Principal component analysis (PCA) of different attributes observed for post phenobarbital oral treatment (15 mg/kg of body weight) at different transit times in the small intestine

According to the docking simulation result observed in (Fig. 7) phenobarbital was embedded poorly within the active pocket of target proteins (PDB ID: 5A9D) (A) and (PDB ID: 6GS4) (B) with a docking score 4.9 and 5.5, respectively. And root mean standard deviation (RMSD) = 0.90 and 1.66 Å, respectively. Phenobarbital fixed within the active site of transport protein (A) by two hydrogen bonds with the essential amino acids Leu478 and Asp476 (distance: 2.34 and 2.08 Å, respectively) and arene-cation interaction with Phe521 (3.49 Å) (Table 2). On the other hand, NH of phenobarbital molecule allowed only one hydrogen bond donor with the side chain of Met295 (distance: 2.95 Å) within the binding pocket of membrane protein (B) (Fig. 7A & B).

Fig. 7
figure 7

Two-dimensional interaction diagrams of phenobarbital docked in the active sites of (A) transport protein Escherichia coli BL21(DE3) (PDB ID: 5A9D) and (B) membrane protein Escherichia coli K-12, Lama glama (PDB ID: 6GS4). Three-dimensional interaction diagrams of phenobarbital docked in the active sites of (C) transport protein Escherichia coli BL21(DE3) (PDB ID: 5A9D) and (D) membrane protein Escherichia coli K-12, Lama glama (PDB ID: 6GS4). Surface binding pose of phenobarbital in the active site of protein (E) PDB ID: 5A9D and (F) PDB ID: 6GS4; with conformational behavior within the surface-active site of target proteins

Table 2 Protein–ligand interaction results


The gut microbiome has been studied extensively with its active role in the biotransformation of various orally administered drugs. The established flora in the gut influences pharmacokinetics parameters such as drug absorption and bioavailability [14]. It was also observed that as the drugs stay for longer periods in the gut, therefore, their biotransformation is more rapid [28, 29]. In the current in vivo trial, we assessed the competitive absorbance of orally administered phenobarbital by the gut and residing microbiome in an experimental rat model.

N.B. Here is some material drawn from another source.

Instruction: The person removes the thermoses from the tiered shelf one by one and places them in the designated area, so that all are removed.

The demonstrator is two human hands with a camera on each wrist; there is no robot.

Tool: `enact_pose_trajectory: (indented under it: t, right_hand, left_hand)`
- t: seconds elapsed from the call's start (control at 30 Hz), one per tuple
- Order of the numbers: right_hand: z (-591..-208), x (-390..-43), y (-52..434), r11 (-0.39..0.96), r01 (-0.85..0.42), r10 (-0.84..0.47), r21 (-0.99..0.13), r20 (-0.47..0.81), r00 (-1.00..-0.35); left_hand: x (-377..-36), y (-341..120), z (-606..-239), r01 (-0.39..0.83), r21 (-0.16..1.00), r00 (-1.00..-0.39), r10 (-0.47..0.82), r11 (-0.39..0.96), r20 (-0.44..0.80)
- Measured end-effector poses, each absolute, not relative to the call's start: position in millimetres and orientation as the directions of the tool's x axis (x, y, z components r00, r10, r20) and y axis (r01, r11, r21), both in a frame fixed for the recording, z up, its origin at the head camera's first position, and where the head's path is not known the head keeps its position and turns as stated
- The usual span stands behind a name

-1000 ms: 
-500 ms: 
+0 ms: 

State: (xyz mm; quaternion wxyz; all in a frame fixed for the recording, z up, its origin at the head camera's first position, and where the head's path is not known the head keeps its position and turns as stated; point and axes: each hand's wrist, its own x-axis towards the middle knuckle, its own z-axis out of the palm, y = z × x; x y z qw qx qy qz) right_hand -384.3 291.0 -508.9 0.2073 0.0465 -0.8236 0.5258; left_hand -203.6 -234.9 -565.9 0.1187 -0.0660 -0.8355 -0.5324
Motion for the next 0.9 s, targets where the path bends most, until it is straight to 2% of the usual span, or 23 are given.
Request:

Physical parameters such as body weights, small intestine length, the weight of small intestine, wet content (digesta) weight, and microbial mass pallet weight in phenobarbital-treated and control groups were indistinguishable, emphasizing the robustness of the results. Upon thorough analysis of results, it was observed that microbiome absorbed the phenobarbital in a specific pattern, showing low absorbance at transit time of 3 h, continued to plateau at 4 h, decreased to a minimum at 5 h and vanished completely at a transit time of 6 h depicting a state of competitive absorbance between the microbiome and the epithelial cells (enterocytes) in the small intestine. The maximum concentration of phenobarbital was absorbed by the gut microbiome at transit time of 4 h and continued till 5 h post drug administration confirming a maximum transit time of 5 h for orally administered drugs.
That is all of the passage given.